On May 5, 2018, at 2:32 PM, Chuck Guzis via cctalk
<cctalk at classiccmp.org> wrote:
On 05/05/2018 10:23 AM, Pete Lancashire via cctalk wrote:
Core temp was a big issue even in commercial
environments. You didn't see
it temp but you would see core [driver] current.
The early IBM 7000 series (7070, 7080, 7090) kept core in a
temperature-regulated oil bath. Later versions used pre-heated air
(e.g. 7094 core).
On the CDC 7600, hitting the same area of care repeatedly could cause it
to overheat and throw parity errors. Circuitry to detect this would
slow-down repeated accesses.
That was for CM. I seem to recall someone telling me that there was no
such provision in PP core and a "jump to self" was sufficient to throw
an error--but that may be a shaggy-dog story.
The IBM 1620 had a core heater; I remember having to wait for core to warm up after
turning the machine on before it would start.
One of the old PDP-11 diagnostics is the "core heating test". The description
said it would hammer a region of memory (physical area) to get it to warm up, to see if
there was enough margin for memory to remain reliable.
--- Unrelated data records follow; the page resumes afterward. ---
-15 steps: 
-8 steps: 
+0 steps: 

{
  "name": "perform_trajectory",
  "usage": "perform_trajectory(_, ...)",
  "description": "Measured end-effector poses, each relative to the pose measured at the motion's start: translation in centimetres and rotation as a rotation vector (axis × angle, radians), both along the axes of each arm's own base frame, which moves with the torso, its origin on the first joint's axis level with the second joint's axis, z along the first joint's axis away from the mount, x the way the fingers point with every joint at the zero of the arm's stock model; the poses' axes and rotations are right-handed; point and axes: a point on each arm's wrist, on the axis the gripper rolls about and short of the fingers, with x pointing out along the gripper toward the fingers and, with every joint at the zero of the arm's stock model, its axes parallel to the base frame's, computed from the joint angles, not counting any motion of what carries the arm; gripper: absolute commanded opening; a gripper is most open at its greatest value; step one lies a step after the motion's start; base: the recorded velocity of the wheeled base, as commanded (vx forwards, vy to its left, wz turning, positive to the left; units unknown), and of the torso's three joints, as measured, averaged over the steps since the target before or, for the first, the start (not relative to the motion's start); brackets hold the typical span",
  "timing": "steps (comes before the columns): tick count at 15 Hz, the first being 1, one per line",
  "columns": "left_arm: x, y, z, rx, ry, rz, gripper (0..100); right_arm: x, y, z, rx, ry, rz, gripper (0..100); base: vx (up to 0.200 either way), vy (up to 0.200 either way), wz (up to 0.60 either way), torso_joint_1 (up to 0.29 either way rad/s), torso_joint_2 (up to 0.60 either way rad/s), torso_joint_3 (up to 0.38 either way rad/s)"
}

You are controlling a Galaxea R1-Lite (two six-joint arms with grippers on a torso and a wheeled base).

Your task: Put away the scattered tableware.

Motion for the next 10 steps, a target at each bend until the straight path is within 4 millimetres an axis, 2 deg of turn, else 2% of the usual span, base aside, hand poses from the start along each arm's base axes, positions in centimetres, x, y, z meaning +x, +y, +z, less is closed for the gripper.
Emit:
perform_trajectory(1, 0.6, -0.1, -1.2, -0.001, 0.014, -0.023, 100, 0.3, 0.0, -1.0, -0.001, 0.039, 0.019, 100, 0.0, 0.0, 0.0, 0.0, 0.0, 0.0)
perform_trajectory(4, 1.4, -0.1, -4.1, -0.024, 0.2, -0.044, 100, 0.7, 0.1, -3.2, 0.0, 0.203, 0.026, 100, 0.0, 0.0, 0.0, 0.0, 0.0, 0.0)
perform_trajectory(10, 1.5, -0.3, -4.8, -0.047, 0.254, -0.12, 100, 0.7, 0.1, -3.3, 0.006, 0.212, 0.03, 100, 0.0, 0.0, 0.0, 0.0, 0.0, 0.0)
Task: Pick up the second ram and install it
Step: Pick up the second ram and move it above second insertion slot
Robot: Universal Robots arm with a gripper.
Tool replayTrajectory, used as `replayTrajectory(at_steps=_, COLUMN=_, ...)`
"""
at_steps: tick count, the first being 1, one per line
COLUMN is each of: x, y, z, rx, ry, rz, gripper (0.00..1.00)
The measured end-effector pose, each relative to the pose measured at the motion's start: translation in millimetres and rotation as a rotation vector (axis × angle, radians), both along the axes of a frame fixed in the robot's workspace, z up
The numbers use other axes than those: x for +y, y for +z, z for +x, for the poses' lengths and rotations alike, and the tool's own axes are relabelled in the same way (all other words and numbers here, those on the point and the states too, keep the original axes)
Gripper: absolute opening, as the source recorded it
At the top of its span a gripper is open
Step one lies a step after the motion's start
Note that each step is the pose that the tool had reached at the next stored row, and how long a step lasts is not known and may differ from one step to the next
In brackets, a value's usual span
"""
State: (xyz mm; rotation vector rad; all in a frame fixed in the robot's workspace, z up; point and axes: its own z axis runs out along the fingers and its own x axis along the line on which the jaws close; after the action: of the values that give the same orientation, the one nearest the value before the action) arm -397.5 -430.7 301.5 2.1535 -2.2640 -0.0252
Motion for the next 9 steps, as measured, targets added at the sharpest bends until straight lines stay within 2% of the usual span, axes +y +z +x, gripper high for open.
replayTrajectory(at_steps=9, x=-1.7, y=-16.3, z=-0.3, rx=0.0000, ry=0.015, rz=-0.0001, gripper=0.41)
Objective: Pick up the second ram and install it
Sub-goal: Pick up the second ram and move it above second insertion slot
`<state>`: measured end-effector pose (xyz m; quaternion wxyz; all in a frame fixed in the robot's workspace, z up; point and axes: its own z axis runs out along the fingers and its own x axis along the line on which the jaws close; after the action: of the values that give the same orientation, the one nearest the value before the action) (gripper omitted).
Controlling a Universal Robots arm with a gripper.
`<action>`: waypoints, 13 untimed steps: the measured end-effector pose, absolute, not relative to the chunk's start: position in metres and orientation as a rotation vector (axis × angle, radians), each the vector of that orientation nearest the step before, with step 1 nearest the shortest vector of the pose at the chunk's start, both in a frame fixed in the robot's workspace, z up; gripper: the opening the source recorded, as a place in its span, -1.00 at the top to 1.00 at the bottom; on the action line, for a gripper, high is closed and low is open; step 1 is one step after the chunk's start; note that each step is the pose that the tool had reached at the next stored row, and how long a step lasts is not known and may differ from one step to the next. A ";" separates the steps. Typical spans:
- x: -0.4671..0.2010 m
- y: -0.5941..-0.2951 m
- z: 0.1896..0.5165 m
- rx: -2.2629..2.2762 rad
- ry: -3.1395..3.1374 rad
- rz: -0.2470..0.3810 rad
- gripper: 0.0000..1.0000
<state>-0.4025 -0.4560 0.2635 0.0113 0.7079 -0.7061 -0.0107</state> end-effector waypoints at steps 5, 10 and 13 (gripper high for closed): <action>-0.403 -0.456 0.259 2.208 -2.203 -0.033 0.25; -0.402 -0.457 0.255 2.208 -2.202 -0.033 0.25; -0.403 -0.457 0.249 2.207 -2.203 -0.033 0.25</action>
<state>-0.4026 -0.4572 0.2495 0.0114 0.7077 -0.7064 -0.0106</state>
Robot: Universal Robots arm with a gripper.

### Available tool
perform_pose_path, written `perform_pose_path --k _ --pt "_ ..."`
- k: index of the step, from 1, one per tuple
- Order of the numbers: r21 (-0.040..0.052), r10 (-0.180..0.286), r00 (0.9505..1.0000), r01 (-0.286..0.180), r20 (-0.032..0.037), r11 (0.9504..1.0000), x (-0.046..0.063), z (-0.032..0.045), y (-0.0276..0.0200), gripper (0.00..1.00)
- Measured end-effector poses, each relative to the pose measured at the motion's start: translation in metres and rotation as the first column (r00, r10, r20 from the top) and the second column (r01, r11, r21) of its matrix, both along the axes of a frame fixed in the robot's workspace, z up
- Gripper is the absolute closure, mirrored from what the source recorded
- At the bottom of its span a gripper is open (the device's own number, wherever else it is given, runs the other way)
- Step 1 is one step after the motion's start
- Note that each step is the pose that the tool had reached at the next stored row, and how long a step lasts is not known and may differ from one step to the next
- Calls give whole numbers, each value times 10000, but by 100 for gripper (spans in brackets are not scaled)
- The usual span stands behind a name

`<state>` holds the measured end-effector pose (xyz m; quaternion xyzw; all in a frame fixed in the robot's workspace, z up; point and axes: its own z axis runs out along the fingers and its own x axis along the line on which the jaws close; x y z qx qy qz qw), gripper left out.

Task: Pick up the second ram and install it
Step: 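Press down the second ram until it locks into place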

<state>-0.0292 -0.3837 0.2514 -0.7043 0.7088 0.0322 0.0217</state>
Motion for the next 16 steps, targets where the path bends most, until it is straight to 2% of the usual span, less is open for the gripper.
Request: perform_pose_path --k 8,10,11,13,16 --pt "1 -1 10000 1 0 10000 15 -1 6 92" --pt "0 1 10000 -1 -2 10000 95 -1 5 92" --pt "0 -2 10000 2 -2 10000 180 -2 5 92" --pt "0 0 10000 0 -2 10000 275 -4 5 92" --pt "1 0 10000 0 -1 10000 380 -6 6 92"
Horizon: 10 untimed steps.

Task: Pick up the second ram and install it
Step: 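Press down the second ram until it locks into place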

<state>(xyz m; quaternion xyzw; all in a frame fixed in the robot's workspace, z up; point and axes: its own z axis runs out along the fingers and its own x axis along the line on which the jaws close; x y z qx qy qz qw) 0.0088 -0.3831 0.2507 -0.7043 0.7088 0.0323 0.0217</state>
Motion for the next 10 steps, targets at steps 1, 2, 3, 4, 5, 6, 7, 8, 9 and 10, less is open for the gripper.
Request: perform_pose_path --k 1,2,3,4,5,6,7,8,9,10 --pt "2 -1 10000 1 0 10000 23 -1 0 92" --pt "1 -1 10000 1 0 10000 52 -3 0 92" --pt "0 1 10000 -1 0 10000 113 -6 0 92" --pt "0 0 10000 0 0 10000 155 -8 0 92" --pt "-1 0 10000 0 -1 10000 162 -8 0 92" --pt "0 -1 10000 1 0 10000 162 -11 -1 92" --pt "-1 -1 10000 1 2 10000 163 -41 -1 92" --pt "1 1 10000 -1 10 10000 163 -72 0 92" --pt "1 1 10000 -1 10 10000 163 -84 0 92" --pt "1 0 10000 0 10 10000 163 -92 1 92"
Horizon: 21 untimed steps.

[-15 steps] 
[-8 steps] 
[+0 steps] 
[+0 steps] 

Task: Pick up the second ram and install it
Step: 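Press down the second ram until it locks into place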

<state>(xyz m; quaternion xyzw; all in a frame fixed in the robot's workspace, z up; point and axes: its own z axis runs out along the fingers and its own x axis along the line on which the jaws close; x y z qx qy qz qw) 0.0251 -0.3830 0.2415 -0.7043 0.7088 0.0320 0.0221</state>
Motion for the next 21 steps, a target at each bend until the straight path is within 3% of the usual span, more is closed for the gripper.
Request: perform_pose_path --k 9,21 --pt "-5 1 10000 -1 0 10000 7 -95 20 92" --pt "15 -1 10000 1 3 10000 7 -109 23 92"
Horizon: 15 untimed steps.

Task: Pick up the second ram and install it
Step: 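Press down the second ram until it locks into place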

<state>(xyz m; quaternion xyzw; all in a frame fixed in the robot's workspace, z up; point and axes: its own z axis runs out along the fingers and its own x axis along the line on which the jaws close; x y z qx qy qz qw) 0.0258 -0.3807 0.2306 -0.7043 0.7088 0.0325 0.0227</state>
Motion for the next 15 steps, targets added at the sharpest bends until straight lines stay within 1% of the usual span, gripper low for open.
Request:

On CDC memory: The 6000 series PPs always access memory every cycle. Whenever it
doesn'thave anything better to do, the control logic uses the P register (program
counter) for address. So there is no way in a PP to make memory work any harder; it's
always a cycle every microsecond (memory running flat out) no matter what. I'm not
positive the 7000 series works the same, but it would seem plausible that it does.
CM, on the other hand, is referenced only when requested. So CM is normally working less
than PP memory.
Parity? I know the 170 series had parity, didn't think the 7600 did. The 6000 series
does not (except for ECS). "Parity is for farmers" -- Seymour Cray.